Since all EMR carries energy, all EMR heats objects in which it is absorbed. A sufficiently intense emission above the IR range will also heat an object. However hot objects in near proximity transfer a great deal of thermal energy directly as IR emissions. The illuminating capability of "white" light (typical solar emissions) allows a small amout of EMR energy to provide a high degree of visual information without imparting much heat on the illuminated objects (though it does impart some). Consider that even an (inefficient) 100W incandescent bulb, whilst hot to the touch, does not significantly heat the objects it is illuminating, and a far more efficient equivalent LED lamp, drawing about 15W of electrical power, accomplishes the same illuminating power with vastly less heat. We don't have to toast things to be able to see them, just bounce a small amount of (high-energy) visible light off of them.
Not all light (or more accurately, EMR) is blackbody radiation. There can be chemically-emitted light, directly from chemical reactions. The blue glow of methane (natural gas) combustion is a chemical emission, contrasted with the yellow-white glow of a candle, actually blackbody emissions of suspended soot particles in the smoke plume. (There's a blue region of chemical emission at the base of the flame.)
Chemical emissions are based on specific frequencies of EMR emitted as electrons transition between energy states, if I understand correctly are a quantum phenomenon. Fluourescent and LED lamps also work based on chemical / valance emissions, and operate in far narrower bands than blackbody emissions -- one of the reasons these lamps can appear harsher than incandescents. Similarly various chemical lamps, especially high- or low-pressure sodium vapour, formerly popular as street lighting, which emit in narrow bands (low-pressure especially).

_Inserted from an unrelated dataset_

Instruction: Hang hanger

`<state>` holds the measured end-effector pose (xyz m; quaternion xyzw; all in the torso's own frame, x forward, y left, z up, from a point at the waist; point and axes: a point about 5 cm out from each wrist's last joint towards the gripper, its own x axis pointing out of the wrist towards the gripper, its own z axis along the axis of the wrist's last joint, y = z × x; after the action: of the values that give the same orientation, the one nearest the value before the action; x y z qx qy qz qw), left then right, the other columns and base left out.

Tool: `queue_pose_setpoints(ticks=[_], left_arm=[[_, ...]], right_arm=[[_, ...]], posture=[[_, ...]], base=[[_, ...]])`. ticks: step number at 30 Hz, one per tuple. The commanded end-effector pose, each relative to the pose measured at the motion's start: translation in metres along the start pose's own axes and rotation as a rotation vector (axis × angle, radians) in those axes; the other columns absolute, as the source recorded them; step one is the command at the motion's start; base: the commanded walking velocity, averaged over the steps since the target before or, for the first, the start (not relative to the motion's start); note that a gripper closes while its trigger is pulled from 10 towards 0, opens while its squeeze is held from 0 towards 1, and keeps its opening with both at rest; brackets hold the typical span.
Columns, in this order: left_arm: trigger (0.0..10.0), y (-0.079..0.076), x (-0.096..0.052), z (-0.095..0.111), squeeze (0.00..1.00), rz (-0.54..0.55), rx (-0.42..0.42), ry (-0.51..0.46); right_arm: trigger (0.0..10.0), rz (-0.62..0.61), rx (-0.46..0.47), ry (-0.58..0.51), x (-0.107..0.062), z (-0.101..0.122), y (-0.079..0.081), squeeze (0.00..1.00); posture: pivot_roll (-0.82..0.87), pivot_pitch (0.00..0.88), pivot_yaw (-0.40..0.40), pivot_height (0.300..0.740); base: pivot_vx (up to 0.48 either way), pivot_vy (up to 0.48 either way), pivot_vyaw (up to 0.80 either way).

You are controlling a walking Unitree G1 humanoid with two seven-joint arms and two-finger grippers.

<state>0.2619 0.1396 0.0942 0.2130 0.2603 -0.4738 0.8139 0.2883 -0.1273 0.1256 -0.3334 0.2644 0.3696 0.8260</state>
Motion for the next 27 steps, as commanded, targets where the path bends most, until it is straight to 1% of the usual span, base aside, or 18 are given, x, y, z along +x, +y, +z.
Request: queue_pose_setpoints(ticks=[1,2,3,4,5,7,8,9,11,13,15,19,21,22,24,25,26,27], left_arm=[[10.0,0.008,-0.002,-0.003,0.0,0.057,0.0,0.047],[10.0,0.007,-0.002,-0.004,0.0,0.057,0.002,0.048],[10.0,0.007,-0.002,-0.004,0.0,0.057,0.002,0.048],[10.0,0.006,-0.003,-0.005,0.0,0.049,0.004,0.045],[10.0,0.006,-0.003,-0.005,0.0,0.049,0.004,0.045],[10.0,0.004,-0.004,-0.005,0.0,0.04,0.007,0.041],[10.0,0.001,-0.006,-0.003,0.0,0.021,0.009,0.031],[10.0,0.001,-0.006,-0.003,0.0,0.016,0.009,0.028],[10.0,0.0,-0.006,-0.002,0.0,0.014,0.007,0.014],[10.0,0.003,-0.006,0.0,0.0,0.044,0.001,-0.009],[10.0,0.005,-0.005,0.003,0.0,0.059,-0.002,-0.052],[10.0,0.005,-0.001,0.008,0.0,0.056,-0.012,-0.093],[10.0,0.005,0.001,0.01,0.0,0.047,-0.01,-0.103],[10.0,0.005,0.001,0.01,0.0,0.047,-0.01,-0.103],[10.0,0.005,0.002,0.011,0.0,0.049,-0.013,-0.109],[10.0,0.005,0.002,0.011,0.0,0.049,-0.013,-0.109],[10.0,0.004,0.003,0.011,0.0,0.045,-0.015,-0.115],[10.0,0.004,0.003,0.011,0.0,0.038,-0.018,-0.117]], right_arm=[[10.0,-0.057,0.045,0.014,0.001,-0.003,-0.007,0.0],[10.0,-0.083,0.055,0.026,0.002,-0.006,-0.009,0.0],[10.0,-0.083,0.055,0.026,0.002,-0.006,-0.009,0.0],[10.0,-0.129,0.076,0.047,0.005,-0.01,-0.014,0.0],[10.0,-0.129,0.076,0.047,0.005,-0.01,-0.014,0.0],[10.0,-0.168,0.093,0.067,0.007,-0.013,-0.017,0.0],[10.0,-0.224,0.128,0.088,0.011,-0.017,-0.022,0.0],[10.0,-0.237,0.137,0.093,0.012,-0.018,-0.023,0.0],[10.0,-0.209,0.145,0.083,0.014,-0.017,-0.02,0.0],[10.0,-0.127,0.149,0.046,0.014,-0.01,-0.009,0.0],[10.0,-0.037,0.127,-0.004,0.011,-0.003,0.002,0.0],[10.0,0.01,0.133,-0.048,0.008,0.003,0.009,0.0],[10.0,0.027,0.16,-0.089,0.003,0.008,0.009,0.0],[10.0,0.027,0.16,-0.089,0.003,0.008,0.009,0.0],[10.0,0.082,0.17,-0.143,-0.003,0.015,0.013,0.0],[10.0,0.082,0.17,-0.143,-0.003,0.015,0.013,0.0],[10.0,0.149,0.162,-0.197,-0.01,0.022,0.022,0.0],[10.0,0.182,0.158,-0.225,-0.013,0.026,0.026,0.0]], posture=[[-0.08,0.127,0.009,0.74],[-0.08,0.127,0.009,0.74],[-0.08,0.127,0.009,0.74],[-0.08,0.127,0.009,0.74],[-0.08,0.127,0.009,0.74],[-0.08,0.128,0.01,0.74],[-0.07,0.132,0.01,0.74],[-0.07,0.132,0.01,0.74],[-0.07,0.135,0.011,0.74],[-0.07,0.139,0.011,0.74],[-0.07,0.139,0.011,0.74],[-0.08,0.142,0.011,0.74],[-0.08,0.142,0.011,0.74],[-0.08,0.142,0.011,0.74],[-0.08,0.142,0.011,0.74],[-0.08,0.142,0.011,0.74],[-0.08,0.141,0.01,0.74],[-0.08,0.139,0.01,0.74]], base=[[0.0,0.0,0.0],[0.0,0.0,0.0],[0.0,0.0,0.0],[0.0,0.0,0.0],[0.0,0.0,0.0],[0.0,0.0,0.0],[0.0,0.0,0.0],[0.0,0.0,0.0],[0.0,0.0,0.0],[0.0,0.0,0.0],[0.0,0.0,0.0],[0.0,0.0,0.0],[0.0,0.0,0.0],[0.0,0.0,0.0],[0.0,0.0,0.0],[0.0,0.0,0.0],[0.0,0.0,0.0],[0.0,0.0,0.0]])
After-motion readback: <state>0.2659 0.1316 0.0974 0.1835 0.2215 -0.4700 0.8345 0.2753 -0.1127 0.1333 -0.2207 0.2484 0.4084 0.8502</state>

Some forms of ionizing radiation are also EMR emissions, at far higher energy levels, triggered by nuclear rather than electron emissions. Typically gamma-rays.
And stimulated emissions such as lasers and masers are ... another phenomenon I understand only poorly, but are also tuned to very tight frequencies. Radio and microwave emitters are somewhat similar.
While this is a very interesting and ingenious development, what's needed for greater deployment are lower costs per unit of energy. Increasing efficiency will reduce the cost of land, but land isn't typically a huge factor in solar deployments. In this NREL analysis, land acquisition gets put into "Other Soft Costs" along with permitting, inspection, interconnection, sales tax, engineering, procurement, construction, developer overhead, and net profit:
I certainly didn't mean to discourage this at all!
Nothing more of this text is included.